Rareness quantification of groups of cells and application to large-scale single-cell (bi)clustering
Files
Dubuisson_63021700_2024.pdf
Open access - Adobe PDF
- 1.45 MB
Details
- Supervisors
- Faculty
- Degree label
- Abstract
- Identifying rare subpopulations of cells is critical in the field of medicine. It enhances our understanding of diseases, enables more accurate diagnostics, and facilitates earlier detection of illnesses. In the past decade, single-cell RNA sequencing techniques (scRNA-seq) have emerged. They provide a measurement of the gene expression profile of individual cells, information which was previously only observable for a bulk sample of cells. Researchers have used scRNA-seq data to develop algorithms that analyse the rareness of cells based on their respective gene expression compared to a given population of cells.
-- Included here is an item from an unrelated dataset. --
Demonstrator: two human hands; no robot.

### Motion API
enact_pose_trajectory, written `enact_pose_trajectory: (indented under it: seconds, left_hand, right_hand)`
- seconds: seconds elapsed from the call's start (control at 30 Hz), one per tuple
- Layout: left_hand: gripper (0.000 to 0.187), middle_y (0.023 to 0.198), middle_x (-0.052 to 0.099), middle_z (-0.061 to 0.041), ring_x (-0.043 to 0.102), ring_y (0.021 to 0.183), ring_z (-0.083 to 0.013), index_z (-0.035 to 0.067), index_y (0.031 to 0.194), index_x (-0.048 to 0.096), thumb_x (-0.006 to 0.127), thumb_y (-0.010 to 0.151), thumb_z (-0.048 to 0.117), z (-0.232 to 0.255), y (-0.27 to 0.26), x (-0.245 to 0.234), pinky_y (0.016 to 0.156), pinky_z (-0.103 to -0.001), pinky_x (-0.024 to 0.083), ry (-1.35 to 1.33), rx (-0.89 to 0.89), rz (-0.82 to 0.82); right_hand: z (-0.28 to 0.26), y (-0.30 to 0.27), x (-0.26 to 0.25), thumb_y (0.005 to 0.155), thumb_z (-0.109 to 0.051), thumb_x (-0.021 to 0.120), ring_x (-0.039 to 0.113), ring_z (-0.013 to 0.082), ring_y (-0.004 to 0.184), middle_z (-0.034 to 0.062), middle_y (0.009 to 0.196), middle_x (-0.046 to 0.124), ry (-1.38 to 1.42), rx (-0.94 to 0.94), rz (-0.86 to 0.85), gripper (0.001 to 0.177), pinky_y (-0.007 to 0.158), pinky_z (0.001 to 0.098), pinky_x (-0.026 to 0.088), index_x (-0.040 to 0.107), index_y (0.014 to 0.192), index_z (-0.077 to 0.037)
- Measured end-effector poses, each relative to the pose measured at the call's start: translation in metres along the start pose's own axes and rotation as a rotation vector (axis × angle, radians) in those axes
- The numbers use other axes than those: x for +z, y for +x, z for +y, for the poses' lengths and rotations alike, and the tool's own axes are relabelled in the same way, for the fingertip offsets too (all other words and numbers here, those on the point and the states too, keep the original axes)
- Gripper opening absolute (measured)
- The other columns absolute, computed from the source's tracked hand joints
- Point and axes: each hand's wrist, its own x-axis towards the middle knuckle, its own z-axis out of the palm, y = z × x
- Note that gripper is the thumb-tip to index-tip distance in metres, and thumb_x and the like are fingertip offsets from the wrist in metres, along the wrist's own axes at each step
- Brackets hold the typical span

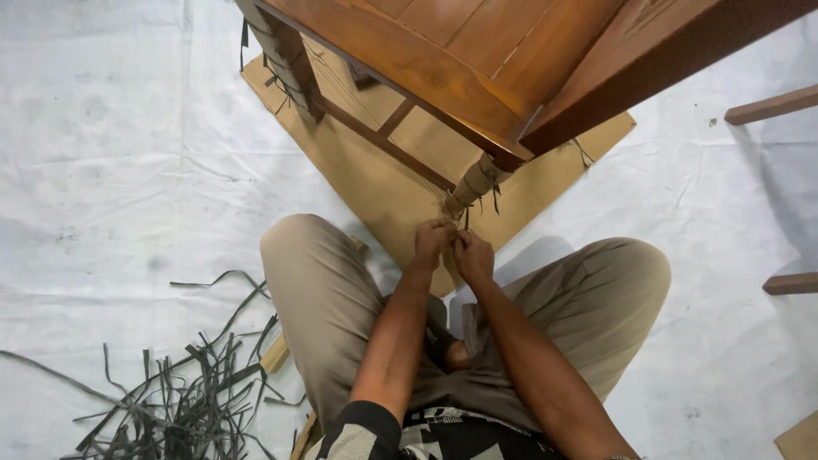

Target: Wrapping the legs of a wooden chair with cardboard and plastic strips for protection.

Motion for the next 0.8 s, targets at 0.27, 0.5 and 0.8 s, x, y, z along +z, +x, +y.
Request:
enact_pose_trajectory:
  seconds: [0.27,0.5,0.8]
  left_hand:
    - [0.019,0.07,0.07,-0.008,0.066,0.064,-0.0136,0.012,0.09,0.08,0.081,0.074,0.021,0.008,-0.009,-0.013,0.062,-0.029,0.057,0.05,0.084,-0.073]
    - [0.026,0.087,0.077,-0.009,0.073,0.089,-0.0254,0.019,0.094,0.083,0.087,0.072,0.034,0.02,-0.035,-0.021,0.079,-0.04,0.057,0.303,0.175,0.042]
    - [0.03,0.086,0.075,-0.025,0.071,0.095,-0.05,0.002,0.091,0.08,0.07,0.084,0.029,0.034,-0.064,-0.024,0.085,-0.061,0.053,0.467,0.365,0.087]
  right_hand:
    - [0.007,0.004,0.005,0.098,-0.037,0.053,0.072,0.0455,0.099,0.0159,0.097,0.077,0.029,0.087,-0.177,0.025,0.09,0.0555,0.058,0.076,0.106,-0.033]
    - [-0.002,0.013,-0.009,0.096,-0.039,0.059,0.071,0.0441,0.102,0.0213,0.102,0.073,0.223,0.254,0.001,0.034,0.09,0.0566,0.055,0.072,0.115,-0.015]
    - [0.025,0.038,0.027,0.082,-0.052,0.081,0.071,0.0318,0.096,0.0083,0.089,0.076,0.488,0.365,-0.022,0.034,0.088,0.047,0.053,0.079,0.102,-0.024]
Finder of rare entities (FiRE) is a method that assigns a rareness score to each cell by comparing its gene expression against the expression profile of the rest of the population. MicroCellClust 2 (MCC2) is a beam search-based algorithm that returns a small subpopulation of cells that express highly specific genes. MCC2 uses the results of FiRE to prune the cells to consider, in order to make the algorithm more efficient. In this thesis, we propose FiRE-n, an algorithm that expands the FiRE methodology by enabling it to assign a rareness score to a group of 1 to n cells. This score is based both on the rareness of the cells forming the group and on their relative homogeneity. The results show that FiRE-n can identify homogeneous subpopulations of rare cells correctly. Following the development of FiRE-n, we introduce MCC2*, a version of the MCC2 algorithm that uses FiRE-n to prune the groups at each level of the beam search. MCC2* returns slightly better solutions than MCC2 with a runtime reduced by 20% to 25%. Finally, we propose a novel method that retrieves homogeneous groups made of rare cells. This method is called "retriever of critical clusters" (ReCC). Results show that ReCC returns rare and homogeneous clusters effectively.